TASK STATEMENT ▸
The records that follow should be returned exactly, pictures excluded.

=== Begin Enclosure ===

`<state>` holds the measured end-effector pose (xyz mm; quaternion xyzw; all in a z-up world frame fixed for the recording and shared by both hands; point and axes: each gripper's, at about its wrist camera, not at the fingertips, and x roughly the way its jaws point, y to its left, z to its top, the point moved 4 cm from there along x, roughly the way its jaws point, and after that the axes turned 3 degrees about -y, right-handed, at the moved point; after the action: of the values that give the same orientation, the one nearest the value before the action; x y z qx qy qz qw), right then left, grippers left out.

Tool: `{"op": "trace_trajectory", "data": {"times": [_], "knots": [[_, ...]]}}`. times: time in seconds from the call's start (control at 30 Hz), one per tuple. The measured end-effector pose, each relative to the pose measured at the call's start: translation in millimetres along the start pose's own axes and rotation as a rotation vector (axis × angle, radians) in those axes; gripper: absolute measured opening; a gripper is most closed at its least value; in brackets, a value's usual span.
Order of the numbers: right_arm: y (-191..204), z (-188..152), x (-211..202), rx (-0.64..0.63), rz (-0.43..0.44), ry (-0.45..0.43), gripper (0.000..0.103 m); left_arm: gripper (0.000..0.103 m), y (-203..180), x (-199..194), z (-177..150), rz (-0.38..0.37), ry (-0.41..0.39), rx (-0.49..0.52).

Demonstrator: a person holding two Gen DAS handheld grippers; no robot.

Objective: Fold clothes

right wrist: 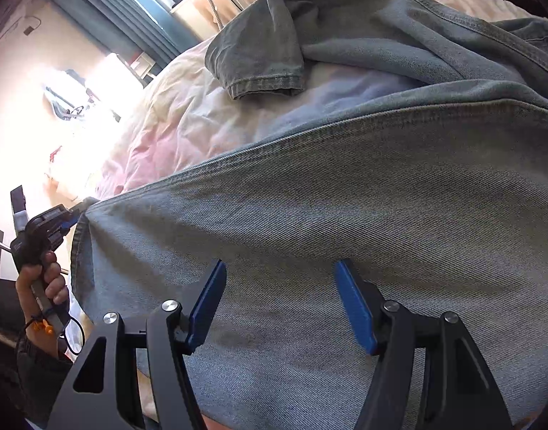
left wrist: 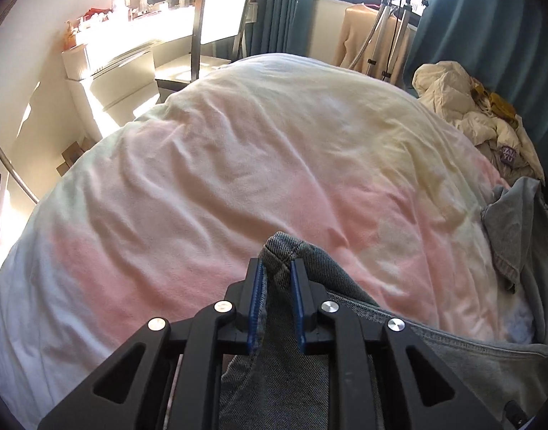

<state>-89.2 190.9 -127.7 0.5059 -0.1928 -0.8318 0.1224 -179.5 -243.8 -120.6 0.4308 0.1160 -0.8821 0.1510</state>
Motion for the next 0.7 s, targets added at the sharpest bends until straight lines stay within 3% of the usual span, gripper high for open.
{"op": "trace_trajectory", "data": {"times": [0.13, 0.3, 0.37, 0.43, 0.6, 0.7], "knots": [[-2, 0, 6, -0.004, -0.016, 0.006, 0.064, 0.018, -3, 13, -6, 0.014, 0.017, 0.037], [-2, 6, 8, -0.020, -0.043, -0.018, 0.064, 0.022, 3, -6, 1, -0.021, -0.005, -0.002], [-3, 8, 6, -0.027, -0.054, -0.033, 0.064, 0.029, 7, -17, 5, -0.040, -0.017, -0.022], [-4, 10, 4, -0.026, -0.062, -0.045, 0.064, 0.033, 9, -32, 9, -0.055, -0.046, -0.029], [-8, 14, -1, -0.015, -0.067, -0.066, 0.064, 0.038, -7, -81, 9, -0.054, -0.163, 0.061], [-10, 15, -1, -0.013, -0.072, -0.068, 0.064, 0.040, -8, -99, 8, -0.065, -0.190, 0.026]]}}
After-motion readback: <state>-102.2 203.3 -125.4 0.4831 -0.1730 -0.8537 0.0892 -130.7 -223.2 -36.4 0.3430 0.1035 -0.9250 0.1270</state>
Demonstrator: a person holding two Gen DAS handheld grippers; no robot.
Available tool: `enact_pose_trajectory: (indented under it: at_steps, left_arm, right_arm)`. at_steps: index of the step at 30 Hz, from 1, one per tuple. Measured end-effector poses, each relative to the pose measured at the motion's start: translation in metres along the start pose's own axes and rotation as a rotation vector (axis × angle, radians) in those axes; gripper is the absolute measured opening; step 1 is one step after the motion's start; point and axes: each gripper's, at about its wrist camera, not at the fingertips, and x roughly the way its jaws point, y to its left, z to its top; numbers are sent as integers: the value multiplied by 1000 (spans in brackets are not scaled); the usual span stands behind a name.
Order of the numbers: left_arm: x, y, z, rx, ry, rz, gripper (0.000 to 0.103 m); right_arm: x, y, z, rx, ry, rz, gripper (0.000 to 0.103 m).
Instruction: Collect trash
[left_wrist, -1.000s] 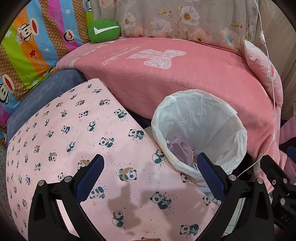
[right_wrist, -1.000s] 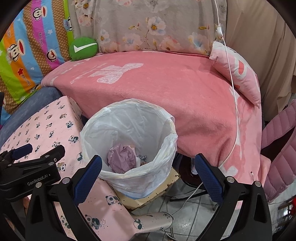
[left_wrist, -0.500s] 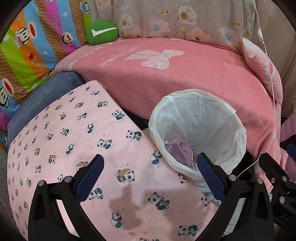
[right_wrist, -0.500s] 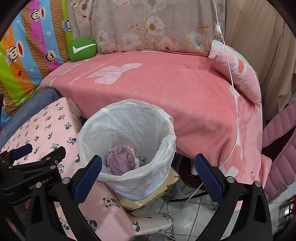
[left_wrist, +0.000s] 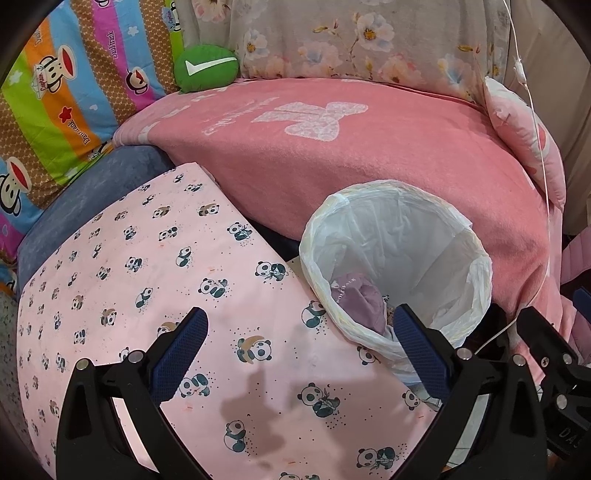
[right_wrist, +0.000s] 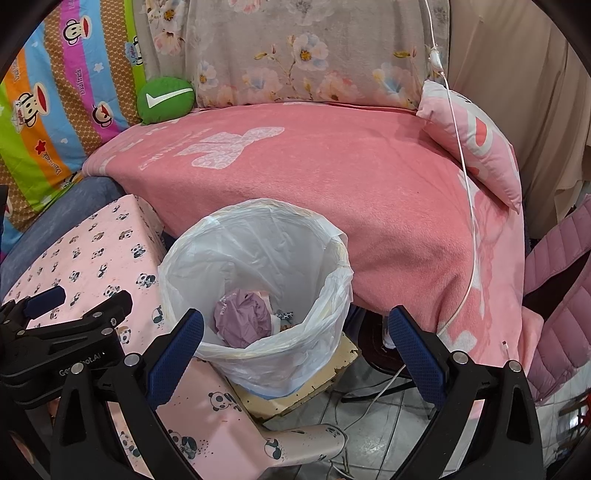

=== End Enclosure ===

TASK RESPONSE ▸
`<state>` holds the measured end-effector pose (xyz mm; quaternion xyzw; all in a z-up world frame fixed for the recording and shared by both hands; point and axes: each gripper's, at about its wrist camera, not at the fingertips, and x roughly the way its jaws point, y to its left, z to its top, the point moved 4 cm from there along x, roughly the way its jaws point, and after that the axes turned 3 degrees about -y, right-handed, at the moved point; after the action: of the values that give the same orientation, the one nearest the value before the action; x y z qx qy qz qw), right then left, grippers left out.

Tool: `{"op": "trace_trajectory", "data": {"times": [_], "knots": [[_, ...]]}}`. times: time in seconds from the call's start (control at 30 Hz), one per tuple. The measured end-effector pose, each relative to the pose measured at the call's start: translation in millimetres along the start pose's own axes and rotation as a rotation vector (axis × angle, radians) in those axes; gripper: absolute measured opening; a gripper is most closed at its least value; in brackets, a value's usual span.
Order of the numbers: right_arm: y (-191..204), z (-188..152), x (-211..202), rx (-0.64..0.63), rz (-0.43..0.44), ry (-0.45..0.43), gripper (0.000..0.103 m); left_arm: gripper (0.000..0.103 m), y (-203..180), x (-199..194), z (-177..150), rz (-0.38..0.37), ry (-0.41..0.39), rx (-0.49..0.52).

Demonstrator: a person holding two Gen DAS handheld grippers; no robot.

Objective: Fold clothes

right wrist: 
left wrist: 

<state>-89.2 190.9 -127.7 0.5059 -0.1928 -0.8318 0.1224 -179.5 -243.8 -120.6 0.4308 0.1160 -0.8821 0.1510</state>
Motion for the next 0.7 s, targets added at the sharpest bends until straight lines stay within 3% of the usual span, gripper high for open.
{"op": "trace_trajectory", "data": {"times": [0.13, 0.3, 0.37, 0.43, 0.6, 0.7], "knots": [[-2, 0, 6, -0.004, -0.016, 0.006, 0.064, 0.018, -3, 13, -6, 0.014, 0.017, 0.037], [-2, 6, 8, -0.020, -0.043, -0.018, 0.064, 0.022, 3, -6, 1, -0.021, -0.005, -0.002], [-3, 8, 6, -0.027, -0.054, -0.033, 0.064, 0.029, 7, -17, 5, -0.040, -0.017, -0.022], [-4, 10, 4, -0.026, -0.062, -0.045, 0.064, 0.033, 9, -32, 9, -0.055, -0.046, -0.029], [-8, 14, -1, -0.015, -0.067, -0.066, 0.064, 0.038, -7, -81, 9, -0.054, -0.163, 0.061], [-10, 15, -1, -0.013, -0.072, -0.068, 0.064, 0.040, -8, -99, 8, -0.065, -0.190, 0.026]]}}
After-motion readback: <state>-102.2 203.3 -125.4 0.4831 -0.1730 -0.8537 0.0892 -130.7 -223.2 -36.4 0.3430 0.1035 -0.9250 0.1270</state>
Demonstrator: a person holding two Gen DAS handheld grippers; no robot.
Available tool: `enact_pose_trajectory: (indented under it: at_steps, left_arm, right_arm)`. at_steps: index of the step at 30 Hz, from 1, one per tuple. Measured end-effector poses, each relative to the pose measured at the motion's start: translation in metres along the start pose's own axes and rotation as a rotation vector (axis × angle, radians) in those axes; gripper is the absolute measured opening; step 1 is one step after the motion's start; point and axes: each gripper's, at about its wrist camera, not at the fingertips, and x roughly the way its jaws point, y to its left, z to its top; numbers are sent as integers: the value multiplied by 1000 (spans in brackets are not scaled); the usual span stands behind a name.
Order of the numbers: left_arm: x, y, z, rx, ry, rz, gripper (0.000 to 0.103 m); right_arm: x, y, z, rx, ry, rz, gripper (0.000 to 0.103 m).
Instruction: Collect trash
[left_wrist, -1.000s] 
[right_wrist, -1.000s] 
[left_wrist, -0.500s] 
[right_wrist, -0.500s] 
[left_wrist, +0.000s] 
[right_wrist, +0.000s] 

There is no more to add to the answer.